Jack Dorsey doesn't like stablecoins. He said so out loud: "I don't like that we're going to support stablecoins but our customers want to use them."
That's a remarkable thing for a Bitcoin purist to admit. And it says everything.
When the most committed Bitcoin maximalist on the planet is bending to stablecoin demand, the argument is over. The market has decided.
Bitcoin is gold, not a payment rail
I believe in Bitcoin. I think it will flip gold in market cap eventually. It is a hard asset, a finite store of value, and one of the few things in finance that cannot be inflated away by a central bank.
But gold doesn't work well as a payment method either. Nobody sends gold bars to pay rent.
Bitcoin is the same. It belongs in a portfolio, not a checkout flow. The volatility alone makes it a poor medium of exchange. People are not going to price their groceries in something that moves 10% in a week. That is not a knock on Bitcoin.
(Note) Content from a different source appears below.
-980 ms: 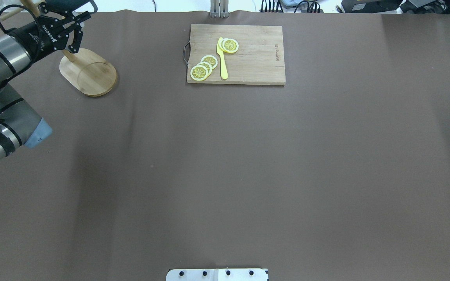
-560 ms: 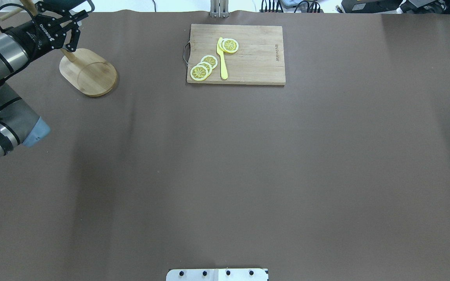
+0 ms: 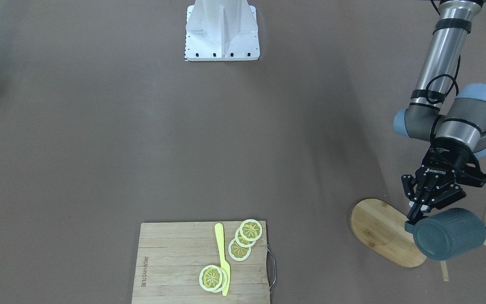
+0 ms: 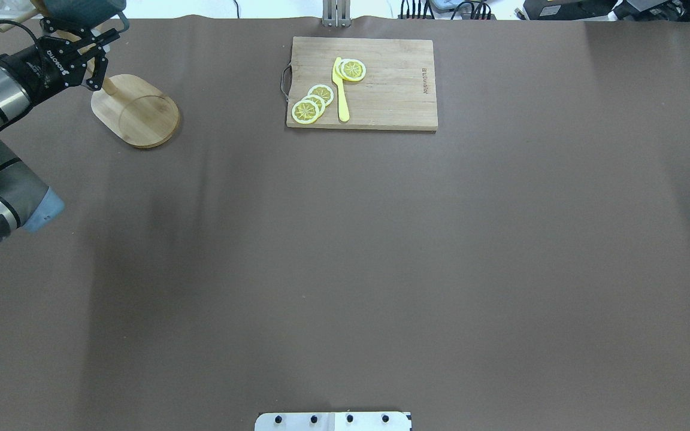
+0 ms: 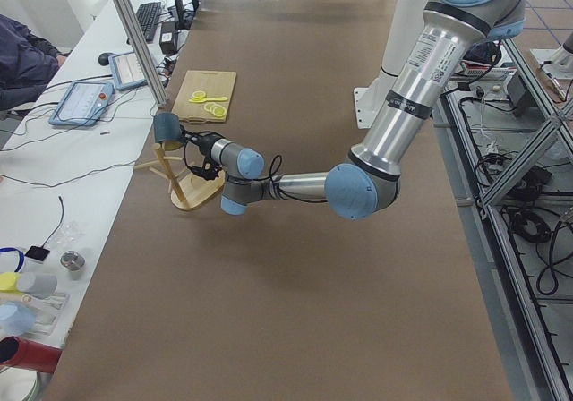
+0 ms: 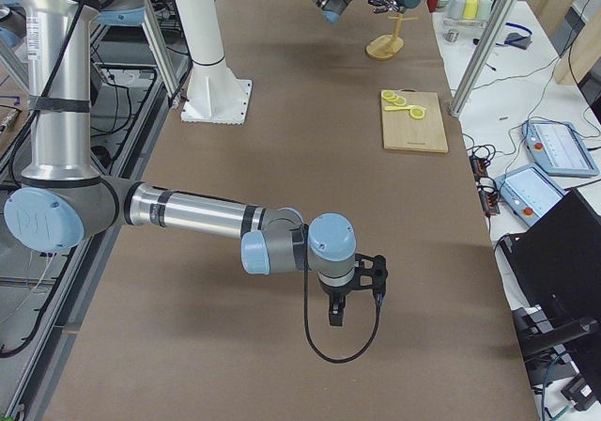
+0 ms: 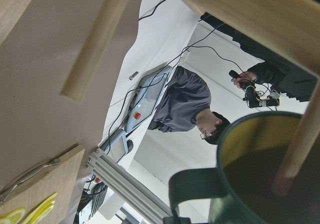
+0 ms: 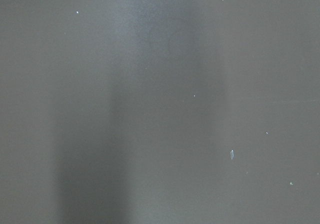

It is just an honest description of what it is.
What stablecoins actually solve
ACH transfers take two days to clear. Two days. In 2026.
Wire transfers cost an average of $20 to $30 per transaction. Every time. Whether you are sending $500 or $50,000.
These are not edge cases. This is the default infrastructure that most people and businesses rely on to move money. It is slow, expensive, and has not meaningfully improved in decades.
Stablecoins fix this. USDC settles in seconds. The fee is a fraction of a cent. It works the same way at 2am on a Sunday as it does at 9am on a Tuesday.
This is not a crypto dream. It is already happening. The infrastructure is live. The rails exist. Adoption is the only variable left.
The DeFi lending model is already here
Here is what I find more interesting than the payments story: people are starting to borrow against their Bitcoin instead of selling it.
This is exactly what wealthy people do with their assets. You do not sell your house to fund a renovation. You take out a home equity loan. You do not liquidate your stock portfolio to cover a tax bill. You borrow against it.
Bitcoin holders are starting to do the same thing. Borrow USDC against their Bitcoin position. Spend the stablecoin. Keep the Bitcoin exposure intact.
Coinbase is already facilitating this through DeFi lending products. It is early but the pattern is clear. As Bitcoin matures as a store of value, the demand to borrow against it will grow. And what do you borrow in? Stablecoins.
The two assets are not in competition. They are complementary. Bitcoin is the collateral. Stablecoins are the liquidity.
Dorsey is not wrong to give in
Dorsey's frustration is understandable. He built Block around a Bitcoin-first vision of finance. Stablecoins are, by design, tied to the dollar. That is the opposite of what he believes in philosophically.
But the reason people want stablecoins is the same reason Dorsey hates the existing system. ACH is broken. Wire fees are a tax on moving money. The current infrastructure is slow and controlled by institutions that have no incentive to make it better.
Stablecoins are not a betrayal of that critique. They are a practical response to it. A dollar-pegged token settling instantly on a public blockchain is still a massive improvement over what banks have built.
You can believe Bitcoin is the future of money and also recognize that stablecoins are the most useful thing crypto has shipped to date. Those two things are not in conflict.
The killer app for crypto was never speculation. It was always cheaper, faster money movement. Stablecoins are delivering that. The rest of the industry is catching up. This is why I built DocAPI with agentic-first API design in mind — USDC is the payment rail that makes truly autonomous software possible.